Fresh from a punditry stint on Monday Night Football, Wolves manager Gary O’Neil has been found mowing Saturday’s result against his former team into the grass at the Vitality Stadium.
The Cherries, second from bottom of the Premier League with just three points from nine games so far, sacked O’Neil at the end of last season to replace him with a sexier, flashier, altogether more Spanish model of manager despite his feat of keeping the south-coast side in the top-flight after a terrible start under Scott Parker.
However, the former Portsmouth midfielder, 41, looks to be having the last laugh, or at least a very prolonged early season chuckle, as his new side, Wolves, sit 12th in the league following a 2-1 victory away at his old side on Saturday afternoon.

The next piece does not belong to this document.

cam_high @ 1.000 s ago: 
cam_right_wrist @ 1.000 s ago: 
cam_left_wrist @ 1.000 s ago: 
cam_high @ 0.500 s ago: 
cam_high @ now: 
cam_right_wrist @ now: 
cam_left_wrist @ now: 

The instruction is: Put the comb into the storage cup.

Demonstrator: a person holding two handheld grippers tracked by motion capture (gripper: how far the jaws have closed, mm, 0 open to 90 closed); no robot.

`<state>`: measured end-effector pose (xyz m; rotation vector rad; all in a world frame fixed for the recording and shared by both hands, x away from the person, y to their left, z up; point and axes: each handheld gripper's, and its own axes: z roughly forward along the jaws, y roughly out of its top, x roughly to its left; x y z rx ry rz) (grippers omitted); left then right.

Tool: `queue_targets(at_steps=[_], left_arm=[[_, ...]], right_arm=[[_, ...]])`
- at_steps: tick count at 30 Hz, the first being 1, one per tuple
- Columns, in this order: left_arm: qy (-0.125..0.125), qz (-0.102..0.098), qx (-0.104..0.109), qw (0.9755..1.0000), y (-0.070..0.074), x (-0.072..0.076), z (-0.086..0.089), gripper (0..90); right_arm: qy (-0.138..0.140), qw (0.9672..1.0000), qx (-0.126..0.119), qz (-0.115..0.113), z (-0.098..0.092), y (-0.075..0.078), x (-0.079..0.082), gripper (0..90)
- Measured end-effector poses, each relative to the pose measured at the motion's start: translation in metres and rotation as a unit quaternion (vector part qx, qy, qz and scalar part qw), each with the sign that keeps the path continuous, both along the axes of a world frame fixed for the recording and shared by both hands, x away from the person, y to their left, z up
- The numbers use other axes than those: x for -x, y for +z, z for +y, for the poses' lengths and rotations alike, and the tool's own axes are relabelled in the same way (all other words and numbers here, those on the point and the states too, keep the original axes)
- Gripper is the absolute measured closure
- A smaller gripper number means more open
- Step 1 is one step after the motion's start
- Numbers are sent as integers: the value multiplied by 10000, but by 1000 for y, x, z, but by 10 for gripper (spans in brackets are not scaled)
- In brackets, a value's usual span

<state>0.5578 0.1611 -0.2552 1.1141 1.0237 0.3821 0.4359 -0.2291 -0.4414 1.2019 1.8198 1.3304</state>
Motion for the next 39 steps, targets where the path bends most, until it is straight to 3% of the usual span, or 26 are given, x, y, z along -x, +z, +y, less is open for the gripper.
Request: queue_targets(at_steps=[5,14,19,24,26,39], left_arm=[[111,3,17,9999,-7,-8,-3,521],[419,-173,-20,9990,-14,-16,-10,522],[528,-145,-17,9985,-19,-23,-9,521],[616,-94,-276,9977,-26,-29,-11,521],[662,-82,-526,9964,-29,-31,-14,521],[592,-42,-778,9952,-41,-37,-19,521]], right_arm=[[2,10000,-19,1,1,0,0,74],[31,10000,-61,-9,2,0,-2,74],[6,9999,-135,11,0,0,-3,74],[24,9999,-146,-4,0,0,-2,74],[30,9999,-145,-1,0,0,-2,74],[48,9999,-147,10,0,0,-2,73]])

And the spurned gaffer couldn’t resist having a dig – or mow – at the expense of his former side this afternoon, when he commandeered the ground staff’s ride-on lawnmower and emblazoned Saturday’s scoreline into the turf of his former club.

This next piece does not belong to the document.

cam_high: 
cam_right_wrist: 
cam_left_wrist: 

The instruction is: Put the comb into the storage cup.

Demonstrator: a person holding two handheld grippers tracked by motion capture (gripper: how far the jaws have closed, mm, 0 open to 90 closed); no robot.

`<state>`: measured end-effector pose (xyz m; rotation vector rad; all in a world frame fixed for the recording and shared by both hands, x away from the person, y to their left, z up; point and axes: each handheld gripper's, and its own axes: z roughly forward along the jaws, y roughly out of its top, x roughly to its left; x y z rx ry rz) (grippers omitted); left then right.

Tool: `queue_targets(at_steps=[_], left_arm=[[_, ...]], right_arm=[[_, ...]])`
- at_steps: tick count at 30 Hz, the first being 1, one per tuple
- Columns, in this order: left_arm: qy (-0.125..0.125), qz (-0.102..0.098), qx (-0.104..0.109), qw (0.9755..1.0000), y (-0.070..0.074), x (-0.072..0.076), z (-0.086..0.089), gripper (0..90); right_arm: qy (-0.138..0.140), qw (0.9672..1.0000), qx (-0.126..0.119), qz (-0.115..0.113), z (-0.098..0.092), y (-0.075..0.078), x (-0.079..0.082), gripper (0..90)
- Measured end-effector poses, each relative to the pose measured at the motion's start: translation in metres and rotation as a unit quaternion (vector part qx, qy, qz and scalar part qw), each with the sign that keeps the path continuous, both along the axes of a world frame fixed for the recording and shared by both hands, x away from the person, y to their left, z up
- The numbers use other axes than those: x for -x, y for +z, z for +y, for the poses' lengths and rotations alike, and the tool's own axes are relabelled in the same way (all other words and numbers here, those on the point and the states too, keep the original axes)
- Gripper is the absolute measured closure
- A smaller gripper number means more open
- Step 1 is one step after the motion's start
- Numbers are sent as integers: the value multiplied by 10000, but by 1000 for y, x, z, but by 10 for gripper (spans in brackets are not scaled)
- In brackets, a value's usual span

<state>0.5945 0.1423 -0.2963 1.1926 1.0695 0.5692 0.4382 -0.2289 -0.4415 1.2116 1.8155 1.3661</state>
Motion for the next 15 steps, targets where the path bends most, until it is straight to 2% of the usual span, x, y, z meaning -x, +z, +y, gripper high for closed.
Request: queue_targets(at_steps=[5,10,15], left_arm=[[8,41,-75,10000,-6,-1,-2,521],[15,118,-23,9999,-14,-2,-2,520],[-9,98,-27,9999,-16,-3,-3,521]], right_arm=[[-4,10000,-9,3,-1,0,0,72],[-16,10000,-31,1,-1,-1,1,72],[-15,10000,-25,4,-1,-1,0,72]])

“Gary’s a very levelheaded guy, as everyone could see in his Monday Night Football appearance, but maybe being on TV went to his head and he just had to have one more swipe at Bournemouth,” a source close to the Vitality Stadium said.

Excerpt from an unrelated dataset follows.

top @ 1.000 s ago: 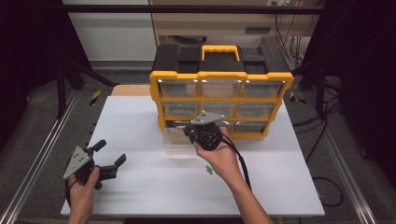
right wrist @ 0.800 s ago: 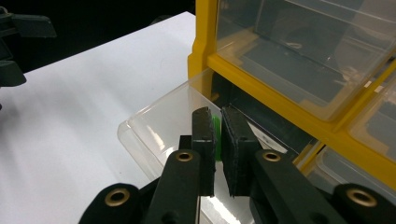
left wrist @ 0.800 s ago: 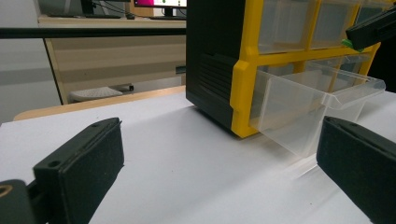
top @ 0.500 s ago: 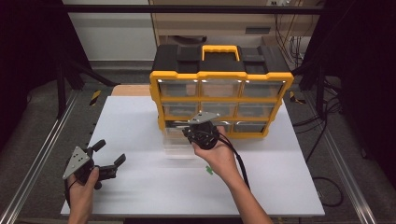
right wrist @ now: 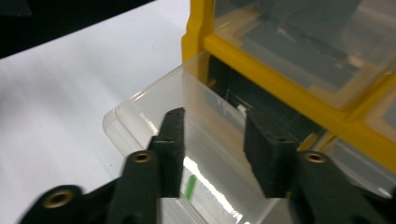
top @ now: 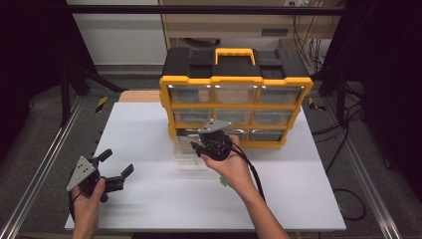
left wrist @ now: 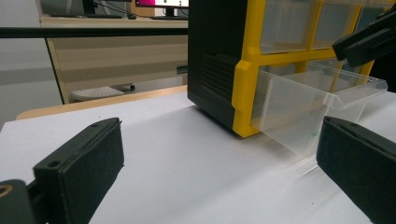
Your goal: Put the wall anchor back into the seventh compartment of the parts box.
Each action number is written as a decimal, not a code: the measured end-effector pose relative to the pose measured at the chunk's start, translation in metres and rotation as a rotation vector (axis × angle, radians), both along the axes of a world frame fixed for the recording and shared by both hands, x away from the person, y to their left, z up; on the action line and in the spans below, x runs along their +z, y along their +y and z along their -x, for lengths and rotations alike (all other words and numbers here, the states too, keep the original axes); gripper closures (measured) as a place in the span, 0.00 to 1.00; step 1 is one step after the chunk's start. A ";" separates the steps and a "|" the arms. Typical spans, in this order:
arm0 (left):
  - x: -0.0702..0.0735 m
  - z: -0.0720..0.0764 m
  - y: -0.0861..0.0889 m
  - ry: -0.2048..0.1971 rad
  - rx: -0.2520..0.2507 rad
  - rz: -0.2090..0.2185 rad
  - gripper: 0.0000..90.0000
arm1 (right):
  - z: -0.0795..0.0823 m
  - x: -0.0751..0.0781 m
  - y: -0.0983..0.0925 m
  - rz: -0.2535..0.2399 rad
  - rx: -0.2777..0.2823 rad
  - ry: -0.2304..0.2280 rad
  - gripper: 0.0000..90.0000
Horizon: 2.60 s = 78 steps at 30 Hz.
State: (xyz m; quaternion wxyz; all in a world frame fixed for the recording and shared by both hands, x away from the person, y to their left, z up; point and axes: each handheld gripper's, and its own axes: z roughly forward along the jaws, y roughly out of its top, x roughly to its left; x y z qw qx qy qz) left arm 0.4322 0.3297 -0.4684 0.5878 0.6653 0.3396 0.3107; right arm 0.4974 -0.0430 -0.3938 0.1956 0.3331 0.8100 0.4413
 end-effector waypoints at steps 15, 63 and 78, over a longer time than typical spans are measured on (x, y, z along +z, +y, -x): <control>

“I mean, sure, you beat your old team that shafted you on their own ground with a team that was supposed to be doomed, and then they’re probably going to sack the guy who replaced you this week, and then you go on television and explain in minute detail how your plan to destroy them worked to perfection while being lauded by pundits, presenters and anyone else who’s bothered…” after which our source took a very deep breath before continuing:
“But sometimes that’s just not enough.”
Reports suggest the ex-Cherries gaffer gained access to his former’s team’s facilities on Tuesday afternoon amid rumours or Andoni Iraola’s departure.
“We were just delighted to see the old gaffer back – I mean, have you seen the f**king state of us this year?!” a security guard at the ground explained when asked about O’Neil’s brief horticulural return.
Then, according to reports, he told ground staff that he was making changes to the pitch that could help the players cover more ground quicker – by cutting the grass just that little bit shorter than it is already – before hoping on the John Deere X127 and ripping Saturday’s result into the ground with the blades.
“The pitch is in an awful way,” one source within the club said.
“There’s no way you can play football on it any time soon – fortunately we’ve not played much on it all season, so at least the games won’t be affected.”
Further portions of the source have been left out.